CUNEO - Colpo di spugna sulle denunce: i ‘passeggiatori clandestini’ non rischiano più il processo

Solo una multa per chi ha violato le norme anti-contagio, tranne gli ‘evasi’ dalla quarantena. Martedì altri 37 denunciati e 1500 controlli

Andrea Cascioli 27/03/2020 00:11

 
L’’amnistia’, se così si può dire, è già arrivata. Non si parla della difficile situazione delle carceri ma di quella di tanti che si sono visti consegnare una denuncia per una violazione delle norme anti-contagio.
 
In Italia, dagli ultimi dati del ministero dell’Interno, i denunciati sono 115.138 a fronte di 2.675.113 controlli. Nella provincia di Cuneo al 18 marzo si contavano già la bellezza di 480 persone segnalate all’autorità giudiziaria su 9559 controlli. E altre se ne sono aggiunte in settimana: solo nella giornata di martedì 24 sono state denunciate 37 persone all’esito di 1500 accertamenti, compresi alcuni francesi che venivano a fare la spesa dall’altra parte del confine. Nessuna violazione è stata invece riscontrata nel corso delle 655 verifiche presso gli esercizi commerciali della Granda.
 
Su questa marea montante di avvisi giudiziari è però già calato il colpo di spugna del governo. Con il nuovo decreto, vigente dal 25 marzo, si passa dalle sanzioni penali a quelle amministrative. Per chi ha ‘sgarrato’ sulle passeggiate senza giustificazione alcuna ci sarà soltanto una multa. Parimenti, a chi verrà sorpreso fuori casa senza un valido motivo da ora in poi non si applicheranno le contravvenzioni previste dall’articolo 650 del codice penale ma una sanzione compresa tra i 400 e i 3mila euro, senza strascichi sul casellario giudiziale.
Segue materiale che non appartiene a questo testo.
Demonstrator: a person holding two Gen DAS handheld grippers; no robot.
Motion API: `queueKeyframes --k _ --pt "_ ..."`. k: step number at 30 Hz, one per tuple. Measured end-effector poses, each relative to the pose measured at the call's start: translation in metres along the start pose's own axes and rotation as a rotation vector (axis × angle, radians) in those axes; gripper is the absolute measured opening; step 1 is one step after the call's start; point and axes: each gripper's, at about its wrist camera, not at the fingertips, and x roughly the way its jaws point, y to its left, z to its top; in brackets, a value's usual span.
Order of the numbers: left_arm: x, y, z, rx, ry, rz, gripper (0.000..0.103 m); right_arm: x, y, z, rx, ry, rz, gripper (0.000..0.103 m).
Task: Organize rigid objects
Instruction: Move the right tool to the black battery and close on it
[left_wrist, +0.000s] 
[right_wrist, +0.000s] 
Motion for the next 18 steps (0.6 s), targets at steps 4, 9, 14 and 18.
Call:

Per i trasgressori sorpresi a bordo di un’auto la ’stangata’ è aumentata fino a un terzo, mentre alle attività commerciali si applica come pena accessoria la chiusura fra i 5 e i 30 giorni.
 
Beninteso, le possibili (e gravi) conseguenze penali restano per chi - trovato positivo al test del Covid-19 - viola in modo deliberato la quarantena, attestando nell’autocertificazione di non esservi sottoposto. In questi casi è tuttora valido quanto disposto dal regio decreto 1265 del 27 luglio 1934, il testo unico delle leggi sanitarie: là dove prima poteva essere comminato un arresto fino a sei mesi e un’ammenda “da lire 40.000 a lire 800.000” ora si passa all’arresto fra i tre e i diciotto mesi e a multe comprese fra i cinquecento e i cinquemila euro. Nei casi più gravi il reato contestato è quello di procurata epidemia colposa, per il quale l’articolo 452 del codice penale prevede pene tra i 3 e i 12 anni di carcere.
 
Oltre a correggere gli aspetti sanzionatori delle varie norme emanate contro l’epidemia, il decreto del 23 marzo ha ridotto i poteri discrezionali dei sindaci che non potranno emanare, sotto pena di inefficacia, ordinanze contingibili e urgenti che risultino in contrasto con le misure governative.
 
Novità di non poco conto anche sul fronte lavorativo, dopo le minacce di scioperi da parte dei benzinai e di altre categorie. Per tutta la durata dello stato di emergenza, ovvero fino al 31 luglio, potrà essere imposta l’apertura coatta delle attività individuate come “essenziali” qualora ciò si renda necessario per assicurarne l’effettività e la pubblica utilità. Il provvedimento potrà essere assunto dal prefetto dopo aver sentito, senza formalità, le parti sociali interessate.